En un texto producido en el tramo final lo llamé “Una, jamás la misma.” Una que incluye, no
al Otro, sino a lo Otro, la otredad. “Tractorcito” y “polvorita”, de estos dos S1 con los que me
habían nombrado mi padre y mi madre respectivamente, extraídos en el análisis y
desinflados de su valor de ideal y de mandato, queda la misma fuerza, el mismo fuego. Una
energía ahora sin plomada, brota de ese tajo, disponible para un uso nuevo.

La interpretación Encore

Para Lacan, la interpretación no forma un binario más que con el cuerpo en tanto presencia.
No se trata del inconsciente texto y su interpretación. Este es otro modo de advertir sobre la
confusión entre uno y dos. La topología propia del acto analítico se articula a la función
poética: “el motérialisme, que en su centro encierra un vacío.”8

No había acaso escrito al analista para decirle mi definición de la poesía cuando volví a
practicarla en el umbral del momento de destitución subjetiva? En mis poemas siempre he
escrito sobre los ojos, las ventanas y la muerte. También sobre la palabra y sobre mi ser de
mujer. Hoy se me hace evidente que la poesía es poder escribir sin saber.” El analista agrega:
“sin otro saber que dejarse llevar por el saber de la lalengua.”

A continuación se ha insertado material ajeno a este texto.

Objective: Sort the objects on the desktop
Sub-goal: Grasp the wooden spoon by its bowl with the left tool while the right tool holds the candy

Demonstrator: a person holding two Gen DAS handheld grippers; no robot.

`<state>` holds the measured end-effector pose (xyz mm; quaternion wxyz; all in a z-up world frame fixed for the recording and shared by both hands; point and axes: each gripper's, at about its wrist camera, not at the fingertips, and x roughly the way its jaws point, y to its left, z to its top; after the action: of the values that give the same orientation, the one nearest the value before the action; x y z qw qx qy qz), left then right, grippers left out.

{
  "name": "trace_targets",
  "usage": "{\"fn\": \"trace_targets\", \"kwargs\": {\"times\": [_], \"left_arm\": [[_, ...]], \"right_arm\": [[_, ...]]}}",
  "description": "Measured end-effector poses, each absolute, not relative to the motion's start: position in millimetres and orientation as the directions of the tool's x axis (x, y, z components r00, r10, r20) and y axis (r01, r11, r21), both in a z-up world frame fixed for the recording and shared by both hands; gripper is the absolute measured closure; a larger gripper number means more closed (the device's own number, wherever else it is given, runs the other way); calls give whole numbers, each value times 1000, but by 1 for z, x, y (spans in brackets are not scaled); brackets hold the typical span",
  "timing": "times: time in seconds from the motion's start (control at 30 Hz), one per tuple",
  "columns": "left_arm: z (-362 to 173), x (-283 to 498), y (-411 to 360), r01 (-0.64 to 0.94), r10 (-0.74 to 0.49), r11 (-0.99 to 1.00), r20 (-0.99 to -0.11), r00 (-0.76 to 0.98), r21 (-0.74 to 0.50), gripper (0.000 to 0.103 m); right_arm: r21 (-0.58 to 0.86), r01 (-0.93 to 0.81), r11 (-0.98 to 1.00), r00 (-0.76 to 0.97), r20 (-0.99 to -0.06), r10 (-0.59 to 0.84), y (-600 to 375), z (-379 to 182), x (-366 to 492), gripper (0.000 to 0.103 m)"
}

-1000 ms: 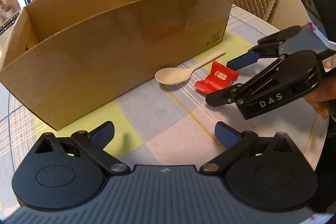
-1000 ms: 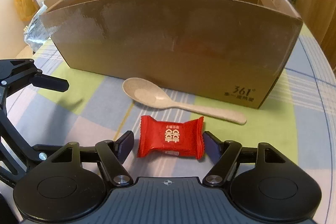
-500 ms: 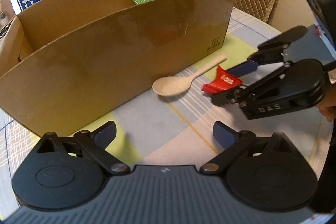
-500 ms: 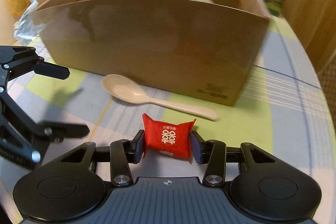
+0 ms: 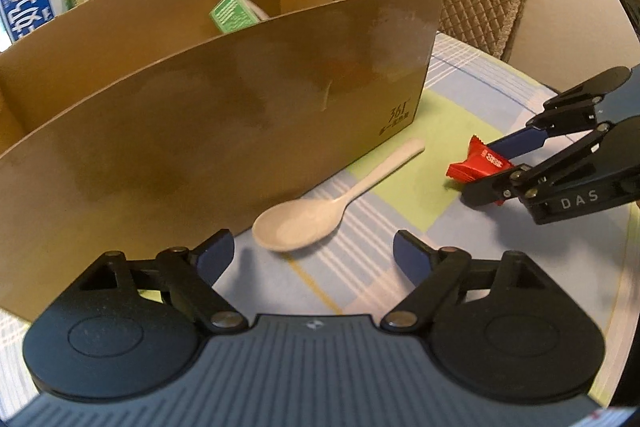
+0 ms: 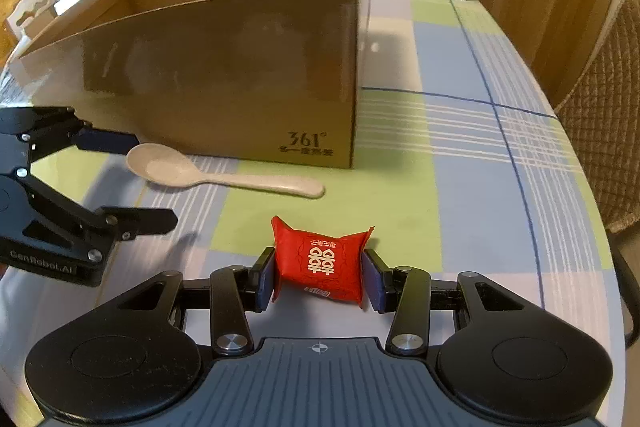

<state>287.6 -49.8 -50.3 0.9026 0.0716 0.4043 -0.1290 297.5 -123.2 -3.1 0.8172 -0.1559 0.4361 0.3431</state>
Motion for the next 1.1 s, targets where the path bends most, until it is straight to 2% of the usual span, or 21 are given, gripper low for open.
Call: {"fn": "trace_targets", "kwargs": {"times": [0.13, 0.27, 0.37, 0.57, 0.63, 0.73, 0.8, 0.9, 0.97, 1.1], "left_arm": [[-52, 292, -54, 313, -203, 950, -750, 630, 6, 25], [-51, 283, -62, 367, -248, 930, -781, 574, -25, 37], [-47, 271, -67, 399, -280, 916, -787, 549, -48, 37], [-48, 274, -72, 382, -244, 924, -790, 562, -14, 38], [-48, 281, -72, 361, -235, 932, -789, 567, -18, 42], [-50, 292, -73, 330, -194, 944, -793, 578, 9, 59], [-52, 294, -73, 319, -184, 948, -800, 571, 9, 75], [-52, 291, -73, 308, -183, 951, -817, 547, -8, 89], [-50, 284, -73, 291, -176, 957, -833, 524, -19, 95], [-43, 265, -66, 198, -152, 978, -869, 471, -63, 96]], "right_arm": [[41, -682, 731, 398, -818, 417, -126, -1, 301, 61], [36, -669, 742, 407, -818, 406, -128, 3, 304, 61], [41, -663, 748, 407, -818, 406, -130, 5, 306, 61], [56, -655, 754, 402, -818, 410, -133, 8, 307, 61], [58, -655, 753, 397, -822, 409, -133, 7, 307, 61], [59, -659, 750, 392, -824, 409, -132, 7, 306, 61], [63, -662, 747, 387, -825, 412, -132, 7, 304, 61], [74, -664, 744, 378, -825, 419, -132, 8, 298, 61], [88, -665, 742, 368, -826, 428, -133, 10, 292, 61], [114, -666, 737, 345, -829, 440, -137, 12, 276, 61]]}}
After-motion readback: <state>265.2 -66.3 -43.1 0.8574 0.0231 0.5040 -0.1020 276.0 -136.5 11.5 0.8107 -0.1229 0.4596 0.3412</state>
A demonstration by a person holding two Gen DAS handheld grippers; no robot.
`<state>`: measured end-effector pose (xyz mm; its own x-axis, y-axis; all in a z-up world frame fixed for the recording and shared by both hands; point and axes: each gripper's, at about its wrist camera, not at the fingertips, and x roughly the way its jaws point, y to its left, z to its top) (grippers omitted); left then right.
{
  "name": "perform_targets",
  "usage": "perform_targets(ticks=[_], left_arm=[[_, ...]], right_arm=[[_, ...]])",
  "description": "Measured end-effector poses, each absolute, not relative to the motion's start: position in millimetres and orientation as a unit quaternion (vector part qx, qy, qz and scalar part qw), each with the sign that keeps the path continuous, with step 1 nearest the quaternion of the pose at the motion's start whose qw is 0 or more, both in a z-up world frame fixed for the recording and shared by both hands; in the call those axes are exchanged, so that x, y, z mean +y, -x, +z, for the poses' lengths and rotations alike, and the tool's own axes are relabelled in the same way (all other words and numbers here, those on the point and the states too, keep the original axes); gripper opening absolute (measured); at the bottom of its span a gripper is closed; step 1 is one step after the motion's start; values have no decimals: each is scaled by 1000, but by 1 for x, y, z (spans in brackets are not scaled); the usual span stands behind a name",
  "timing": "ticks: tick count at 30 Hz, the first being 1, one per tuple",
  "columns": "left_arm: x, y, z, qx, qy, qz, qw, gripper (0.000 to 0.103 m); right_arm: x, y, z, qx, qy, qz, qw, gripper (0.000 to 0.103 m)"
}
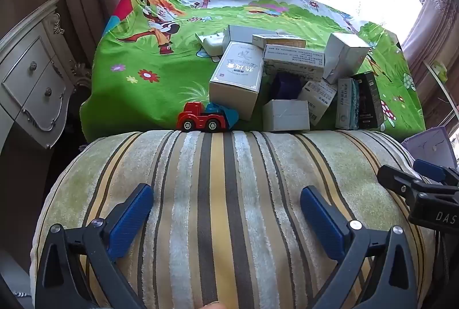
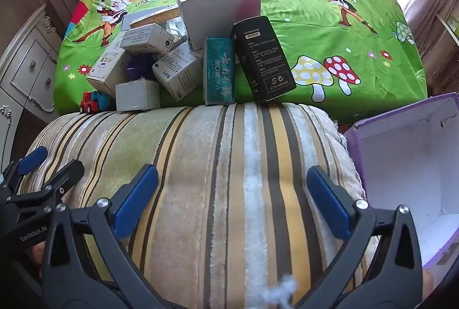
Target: Organize rigid objects
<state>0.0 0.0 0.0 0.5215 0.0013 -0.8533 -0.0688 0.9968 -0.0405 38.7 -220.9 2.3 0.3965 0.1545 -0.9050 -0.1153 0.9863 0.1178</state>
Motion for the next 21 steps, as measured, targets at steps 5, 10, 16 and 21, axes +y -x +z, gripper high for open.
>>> perform_targets(ticks=[5, 10, 16, 21], left_arm=[[4, 0, 0, 487, 57, 7, 872, 103], [4, 1, -1, 488, 51, 11, 872, 103], [5, -2, -3, 489, 50, 13, 870, 103], [2, -1, -3, 487, 52, 14, 872, 103]], right_arm=[[-220, -37, 2, 532, 0, 70, 844, 103], [-219, -37, 4, 534, -5, 72, 842, 103], [-218, -37, 4, 535, -7, 74, 841, 103], [-220, -38, 3, 536, -7, 72, 841, 103]])
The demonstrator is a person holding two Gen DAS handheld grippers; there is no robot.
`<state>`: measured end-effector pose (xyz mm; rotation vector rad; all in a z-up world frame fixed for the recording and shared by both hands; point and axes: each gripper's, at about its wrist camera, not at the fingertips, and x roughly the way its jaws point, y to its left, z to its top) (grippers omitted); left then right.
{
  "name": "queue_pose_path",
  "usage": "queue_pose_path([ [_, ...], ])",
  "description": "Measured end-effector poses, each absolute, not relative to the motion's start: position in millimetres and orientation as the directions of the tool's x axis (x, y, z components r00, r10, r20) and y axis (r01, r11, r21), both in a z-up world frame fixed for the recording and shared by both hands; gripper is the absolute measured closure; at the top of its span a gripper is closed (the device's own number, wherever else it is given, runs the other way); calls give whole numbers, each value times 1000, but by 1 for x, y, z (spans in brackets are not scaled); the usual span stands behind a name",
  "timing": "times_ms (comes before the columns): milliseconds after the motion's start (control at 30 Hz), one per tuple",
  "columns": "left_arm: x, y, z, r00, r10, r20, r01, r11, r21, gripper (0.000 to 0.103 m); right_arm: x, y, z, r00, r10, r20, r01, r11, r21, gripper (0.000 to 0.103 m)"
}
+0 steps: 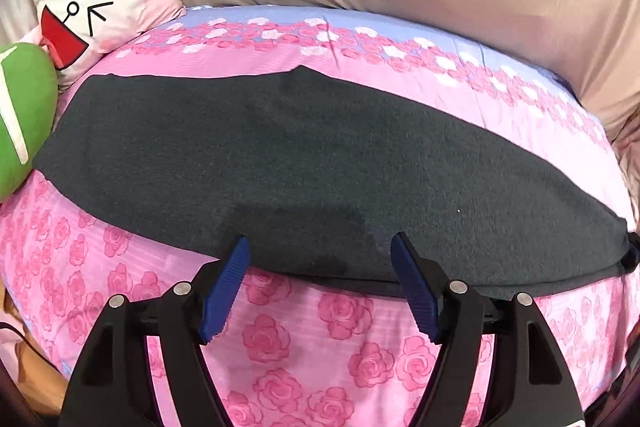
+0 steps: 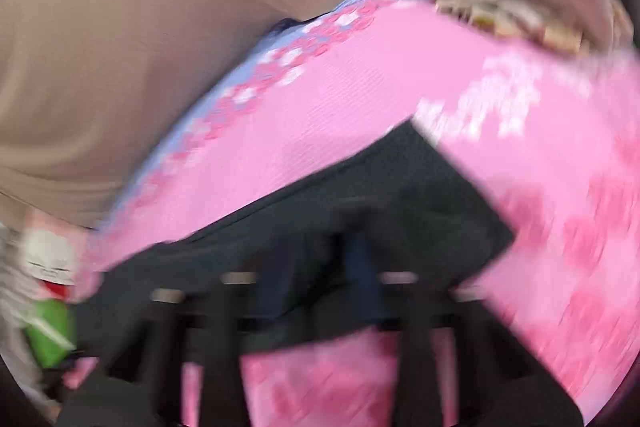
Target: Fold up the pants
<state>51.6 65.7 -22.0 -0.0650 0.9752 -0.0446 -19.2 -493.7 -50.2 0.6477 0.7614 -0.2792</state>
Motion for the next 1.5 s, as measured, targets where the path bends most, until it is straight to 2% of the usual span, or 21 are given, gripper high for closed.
queue_pose_path([
  [67,54,65,-21,558,-49,-828,1,998,-58,33,-22,-483,-21,795,26,-606,358,785,505,101],
  [100,54,66,-20,562,-38,-827,-8,999,-52,33,-34,-472,4,854,14,-520,284,824,489,101],
  [167,57,69,-20,566,-23,-824,-24,999,-45,32,-52,-465,27,898,6,-439,214,868,448,101],
  [200,59,69,-21,563,-20,-826,-27,999,-43,32,-54,-468,23,879,-15,-477,241,877,417,101],
  [300,65,68,-27,548,-19,-836,-31,999,-43,32,-41,-492,-33,732,-62,-678,386,858,338,100],
  [333,66,67,-29,541,-18,-841,-28,999,-39,32,-40,-496,-54,691,-49,-722,414,845,338,100],
  [400,69,66,-31,532,-20,-847,-22,999,-37,32,-42,-492,-68,661,-43,-749,426,843,328,99],
  [467,70,65,-32,533,-23,-846,-16,999,-38,32,-43,-486,-60,675,-65,-735,420,853,311,96],
  [633,76,92,-33,528,-1,-849,-77,996,-49,30,-52,-484,-49,696,-73,-714,438,831,341,96],
  [833,83,226,-31,527,-91,-845,-335,892,-305,29,-81,-438,-24,715,-138,-685,428,862,273,95],
  [933,82,294,-38,529,-75,-846,-463,809,-362,28,-82,-403,-21,720,-106,-686,375,891,256,94],
  [1100,89,353,-55,546,-157,-823,-515,712,-477,28,-62,-347,-26,703,-33,-710,290,925,244,93],
  [1133,90,359,-55,554,-152,-819,-518,707,-482,34,-57,-336,-28,700,-13,-714,268,931,247,93],
  [1167,93,364,-54,566,-138,-813,-514,712,-479,47,-52,-326,-29,696,4,-718,249,937,247,93],
  [1200,98,367,-55,566,-127,-815,-503,729,-463,93,-49,-320,-30,696,7,-718,241,939,243,93],
  [1233,103,369,-56,549,-119,-827,-502,744,-441,101,-45,-312,-30,696,19,-718,227,943,245,93],
  [1300,106,375,-52,567,-117,-815,-492,746,-449,101,-41,-302,-29,696,29,-718,212,946,244,93],
  [1400,105,368,-29,588,52,-807,-505,803,-317,101,-43,-297,-20,710,19,-704,204,951,232,91],
  [1433,111,371,-36,564,53,-824,-516,802,-302,99,-45,-298,-18,717,11,-697,207,952,228,86],
  [1467,121,371,-46,522,42,-852,-520,807,-279,98,-47,-301,-17,722,1,-691,211,952,222,68],
  [1500,128,368,-56,474,33,-880,-514,822,-246,94,-50,-306,-17,725,-17,-688,222,952,210,55],
])
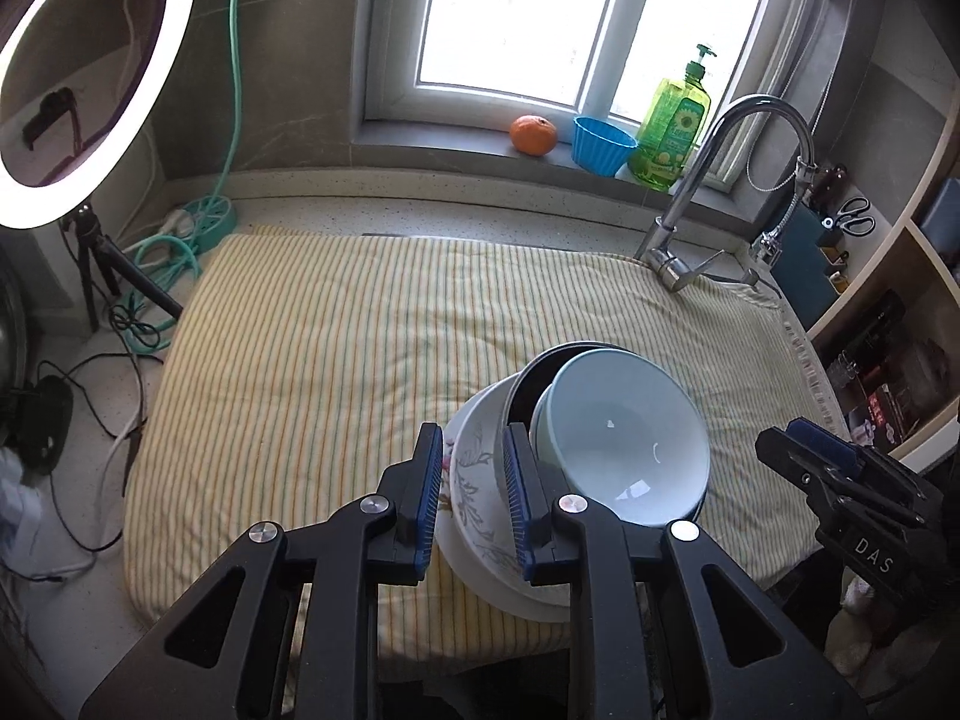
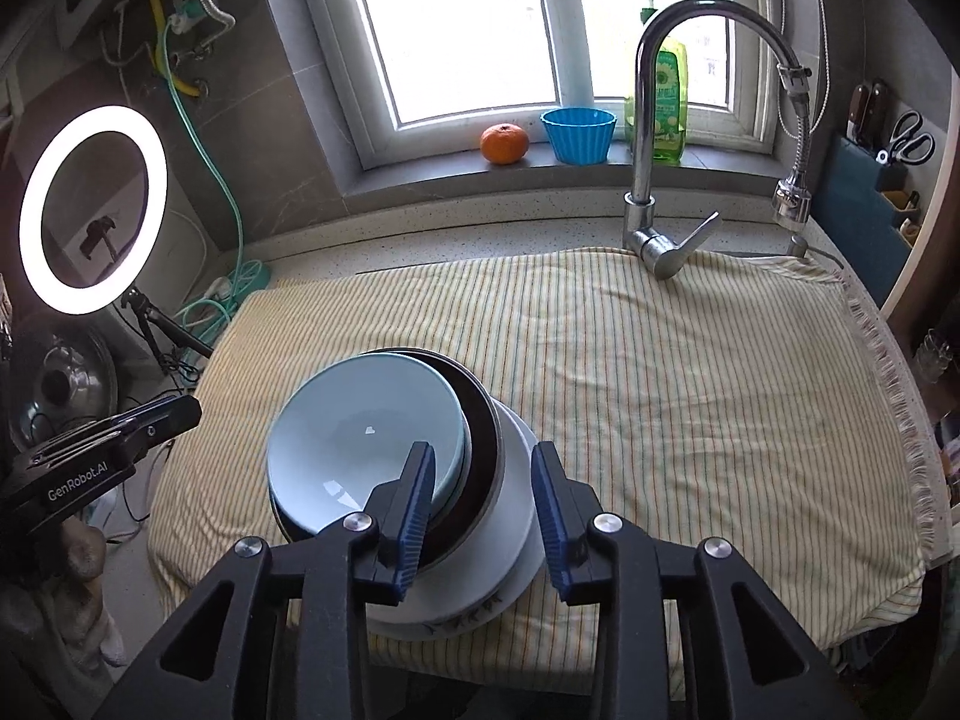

La poética capaz de tocar el goce, la interpretación que incide en la economía del parlêtre,
es no la interpretación ‘aún’ [encore] si no la interpretación ‘un/en-cuerpo’ [un/en-corps].
“Un decir que es del orden de un acontecimiento” puede entonces dar lugar a un nuevo uso
del significante que es acción sobre el síntoma, y extingue de él la parte del fuego que sufre
y que daña.

En la entrevista en la que demandé mi entrada al dispositivo del pase, confrontada al


ofrecimiento de hacerlo en otra Escuela en la que podría asegurarse más fácilmente la
disponibilidad de pasadores que hablasen español, me sorprendí respondiendo
decididamente que no. “Será en la NLS. Testimoniaré en el idioma de los pasadores que se
me asignen.” El primero que me escuchó, fue en francés. Jamás había pensado mi historia
en francés; ni mis sueños, ni las fórmulas que el análisis había arrojado. Pues bien, descubrí
que ese pensar no era necesario. El goce de la vida, aquel al que un análisis puede dar
acceso, a diferencia del goce fálico, no tiene palabra ni traducción posible. Se tratará en
todo caso, cada vez, una por una, de dejar que pase…

8
Laurent, E., La interpretación. De la verdad al acontecimiento. Argumento del Congreso de la NLS 2020.